Politik merupakan sebuah keniscayaan yang pasti terjadi, karena manusia ditugaskan oleh Allah Ta'ala sebagai khalifahNya di planet bumi ini. Fungsi kekhalifahan dapat berjalan dengan politik yang baik. Ada fatsun yang mengaturnya, walaupun tentu saja tidak tertulis. Sebagai khalifah, manusia ukan mengatur sesamanya saja namun juga mengatur lingkungan yang ada segenap isinya. Manusia mempunyai dibekali Allah Ta'ala dengan hawa nafsu dan akal nurani. Jika nafsu manusia itu dikendalikan maka kekhalifahannya dapat berjalan dengan baik sebagaimana Allah juga sering disebut Yang Maha Kuasa. Jika manusia diperbudak dengan hawa nafsunya ketika menuju kekuasaan untuk mengatur masyarakat, maka syahwat politik tersebut memerangkap nuraninya. Kezhaliman yang bisa dipastikan terjadi, baik terhadap dirinya sendiri, orang lain dan lingkungannya.
Apabila manusia memimpin di bumi dengan kasih sayang sebagaimana Tuhan yang diwakilinya bersifat Yang Maha Kasih dan Maha Penyayang, akal nuraninya semakin terasah. Semua tindakan dan ucapannya membawa kemaslahatan untuk umat manusia beserta makhluk lainnya. Diantara sifat kasih sayang dan kepemimpinan itu terdapat sifat keadilan.
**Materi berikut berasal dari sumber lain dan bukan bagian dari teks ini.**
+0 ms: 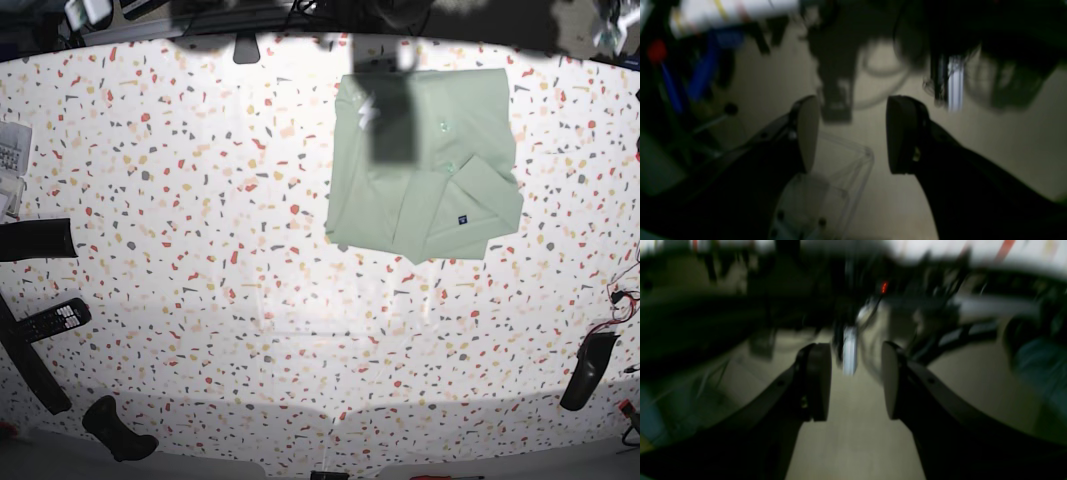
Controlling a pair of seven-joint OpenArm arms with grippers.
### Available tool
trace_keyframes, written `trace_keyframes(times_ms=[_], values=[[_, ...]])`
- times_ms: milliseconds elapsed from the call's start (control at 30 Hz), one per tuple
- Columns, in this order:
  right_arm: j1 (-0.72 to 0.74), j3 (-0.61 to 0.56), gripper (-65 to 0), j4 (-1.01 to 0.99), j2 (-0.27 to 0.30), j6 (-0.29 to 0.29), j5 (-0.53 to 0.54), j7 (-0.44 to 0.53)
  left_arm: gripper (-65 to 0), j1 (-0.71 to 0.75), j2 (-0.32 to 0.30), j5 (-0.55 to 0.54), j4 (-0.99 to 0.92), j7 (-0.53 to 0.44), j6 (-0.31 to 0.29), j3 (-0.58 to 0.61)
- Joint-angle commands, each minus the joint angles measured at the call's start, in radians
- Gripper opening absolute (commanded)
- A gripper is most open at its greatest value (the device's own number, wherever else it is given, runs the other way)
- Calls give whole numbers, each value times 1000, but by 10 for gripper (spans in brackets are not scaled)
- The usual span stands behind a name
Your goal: Fold the T-shirt properly
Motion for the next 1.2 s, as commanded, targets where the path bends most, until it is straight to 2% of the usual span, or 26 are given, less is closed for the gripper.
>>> trace_keyframes(times_ms=[0,67,133,200,267,367,500,633,833,933,1067,1100,1167], values=[[-55,-9,-408,8,10,6,1,8,-358,56,-5,1,11,-34,-6,-6],[-107,-55,-408,-28,34,6,-22,21,-358,119,-5,1,-22,-101,-47,-6],[-107,-119,-408,-107,70,6,-105,80,-358,119,-5,-1,-97,-153,-111,6],[-104,-193,-408,-233,119,6,-208,203,-358,111,-5,5,-211,-218,-183,37],[-46,-269,-408,-392,172,6,-299,344,-358,43,-5,40,-351,-257,-220,87],[107,-383,-408,-656,245,6,-412,472,-358,-101,-5,121,-598,-296,-225,177],[332,-538,-408,-985,300,6,-494,527,-358,-303,-5,127,-947,-336,-225,306],[503,-669,-408,-1246,303,6,-585,615,-358,-479,11,179,-1240,-389,-225,425],[699,-832,-409,-1554,288,-2,-626,768,-358,-670,116,247,-1482,-495,-225,474],[782,-873,-409,-1660,274,-81,-626,801,-358,-743,173,250,-1546,-528,-197,475],[867,-879,-408,-1732,253,-126,-621,803,-358,-822,230,332,-1611,-539,-31,474],[884,-879,-409,-1740,248,-132,-621,808,-358,-837,236,352,-1624,-541,-5,474],[910,-879,-409,-1749,238,-148,-621,826,-358,-862,238,354,-1644,-541,7,474]])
Manifestasi keadilan manusia yaitu ketika mampu menempatkan 'sesuatu' pada proporsinya, tidak memutar balik fakta dan data, dan tidak 'ter-la-lu!'.
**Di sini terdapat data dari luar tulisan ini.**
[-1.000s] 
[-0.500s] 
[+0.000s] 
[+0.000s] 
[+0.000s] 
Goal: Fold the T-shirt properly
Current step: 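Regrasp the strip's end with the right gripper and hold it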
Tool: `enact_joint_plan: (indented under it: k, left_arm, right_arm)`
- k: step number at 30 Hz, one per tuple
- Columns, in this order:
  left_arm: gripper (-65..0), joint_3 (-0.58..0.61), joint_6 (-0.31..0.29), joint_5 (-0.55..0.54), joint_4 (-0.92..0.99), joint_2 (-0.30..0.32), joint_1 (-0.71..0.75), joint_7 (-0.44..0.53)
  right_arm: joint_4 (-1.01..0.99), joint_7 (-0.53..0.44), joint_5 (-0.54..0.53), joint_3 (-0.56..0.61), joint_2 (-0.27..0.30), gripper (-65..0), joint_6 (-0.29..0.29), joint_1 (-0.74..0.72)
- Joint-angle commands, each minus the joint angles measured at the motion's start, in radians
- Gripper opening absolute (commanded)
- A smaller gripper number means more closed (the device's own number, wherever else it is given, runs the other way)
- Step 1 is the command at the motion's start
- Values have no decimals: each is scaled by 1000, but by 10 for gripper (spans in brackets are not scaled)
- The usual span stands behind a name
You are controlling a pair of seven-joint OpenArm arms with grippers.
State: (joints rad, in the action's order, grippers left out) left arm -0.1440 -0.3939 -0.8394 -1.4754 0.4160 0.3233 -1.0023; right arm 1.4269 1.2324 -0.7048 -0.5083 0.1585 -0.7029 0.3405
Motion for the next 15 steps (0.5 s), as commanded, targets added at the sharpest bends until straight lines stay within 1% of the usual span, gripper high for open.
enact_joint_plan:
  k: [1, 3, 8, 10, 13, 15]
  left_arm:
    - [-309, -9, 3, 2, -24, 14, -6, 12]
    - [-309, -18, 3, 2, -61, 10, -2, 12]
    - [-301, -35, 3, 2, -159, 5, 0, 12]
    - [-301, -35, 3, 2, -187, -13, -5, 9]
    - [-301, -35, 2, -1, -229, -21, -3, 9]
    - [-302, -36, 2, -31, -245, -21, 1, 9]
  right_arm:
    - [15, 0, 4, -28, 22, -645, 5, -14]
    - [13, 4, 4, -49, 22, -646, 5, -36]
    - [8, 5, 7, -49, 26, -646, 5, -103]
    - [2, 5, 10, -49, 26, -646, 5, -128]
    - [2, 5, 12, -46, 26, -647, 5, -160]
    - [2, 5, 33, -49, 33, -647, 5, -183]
Sebagai sebuah ilmu, politik mengatur konstitusi suatu bangsa dan negara. Aturan logic itu berlaku bagi semua jenis negara, entah yang republik maupun kerajaan. Regulasi itu diperlukan agar jelas pengontrolannya oleh rakyat. Politik juga sebuah seni yang kalau andaikan kita menonton sebuah pertandingan terlihat indah dan nikmat dirasakan. Bikin seni menjadi serasa Plong! Namun banyak politikus kita yang tidak cantik bermain seni politik walaupun mereka juga banyak yang berasal dari kaum seniman atau artis. Terjadi karena seninya tanpa ilmu politik yang benar. Tentunya politik juga bisa kita lihat dari dimensi permainan. Permainan bukan berarti main-main, karena permainan juga utuh keseriusan. Persaingan politik akan menjadi meriah dan menggairahkan jika banyak pemain, dan akan menjadi wagu tur saru kalau hanya pemain tunggal. Nah, semua itu harus berdasarkan landasan fastabiqul khairat disertai cara-cara yang sportif.
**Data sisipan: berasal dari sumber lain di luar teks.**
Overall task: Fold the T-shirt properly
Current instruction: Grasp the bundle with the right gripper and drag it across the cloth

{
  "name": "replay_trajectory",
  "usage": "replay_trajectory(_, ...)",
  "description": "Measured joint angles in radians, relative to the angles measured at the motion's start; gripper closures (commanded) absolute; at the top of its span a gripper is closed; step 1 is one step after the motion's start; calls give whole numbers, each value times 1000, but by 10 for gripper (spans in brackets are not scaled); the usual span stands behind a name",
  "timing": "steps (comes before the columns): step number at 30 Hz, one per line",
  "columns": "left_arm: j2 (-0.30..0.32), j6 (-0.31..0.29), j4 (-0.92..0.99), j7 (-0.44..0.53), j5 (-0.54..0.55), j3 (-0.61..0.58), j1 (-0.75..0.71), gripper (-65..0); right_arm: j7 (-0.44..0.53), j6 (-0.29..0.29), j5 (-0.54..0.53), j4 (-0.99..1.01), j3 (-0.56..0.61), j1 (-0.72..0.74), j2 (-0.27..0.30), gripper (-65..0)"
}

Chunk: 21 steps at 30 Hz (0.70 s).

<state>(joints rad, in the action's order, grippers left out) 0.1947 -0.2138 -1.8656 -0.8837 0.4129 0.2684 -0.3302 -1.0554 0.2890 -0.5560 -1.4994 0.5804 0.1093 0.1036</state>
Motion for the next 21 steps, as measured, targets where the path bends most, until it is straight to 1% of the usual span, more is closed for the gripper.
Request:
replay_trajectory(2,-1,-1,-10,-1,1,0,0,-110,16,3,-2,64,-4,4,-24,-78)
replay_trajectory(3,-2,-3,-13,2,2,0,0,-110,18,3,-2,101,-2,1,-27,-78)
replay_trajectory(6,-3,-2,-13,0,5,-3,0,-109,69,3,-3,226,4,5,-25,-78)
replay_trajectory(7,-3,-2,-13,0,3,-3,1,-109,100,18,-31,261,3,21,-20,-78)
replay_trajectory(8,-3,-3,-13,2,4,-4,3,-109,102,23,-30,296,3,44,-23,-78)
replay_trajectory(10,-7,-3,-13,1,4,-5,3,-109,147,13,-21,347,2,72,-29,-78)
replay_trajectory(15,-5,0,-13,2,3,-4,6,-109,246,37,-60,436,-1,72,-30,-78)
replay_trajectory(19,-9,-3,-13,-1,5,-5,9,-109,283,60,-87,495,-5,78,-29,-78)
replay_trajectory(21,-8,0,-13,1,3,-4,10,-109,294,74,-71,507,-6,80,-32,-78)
Sportivitas yang dimaksud di atas, adalah permainan yang mengacu kepada fatsun, yaitu tatakrama, etika sopan santun. Tidak menabrak batasan norma-norma demokrasi. Sikap yang perlu ditunjukkan oleh partai politik menyikapi langkah-langkah pemerintah seharusnya mengacu kepada kepentingan rakyat. Pertama, apabila pemerintah yang berkuasa memang baik dalam menjalankan roda pembangunan dan rakyat jelas mengetahuinya, maka partai menjaga keharmonisan hubungan tersebut tetap berkelanjutan. Dengan cara mendukung dan menjadi pilar penyangga konsolidasi demokrasi. Kedua, apabila pemerintah mampu menjaga amanah rakyatnya, namun karena kekurangan informasi rakyat menjadi tidak tahu. Atau pemerintah memang tidak bisa menjaga amanah rakyatnya, dan rakyat juga tidak tau maka kewajiban partai politik untuk mengkomunikasikan kepada rakyat tentang kondisi yang sebenarnya. Inilah fungsi partai sebagai sarana komunikasi publik. Ketiga, pemerintahan yang gagal sedangkan rakyat sangat tahu hal itu, maka partai beserta rakyat bahu membahu bersatu mengingatkan (watawa shaubil haq watawa shaubis shabr) dan menyadarkan rezim dari kesalahannya. Partai harus mampu menjadi penyalur aspirasi dan agregasi kepentingan rakyat.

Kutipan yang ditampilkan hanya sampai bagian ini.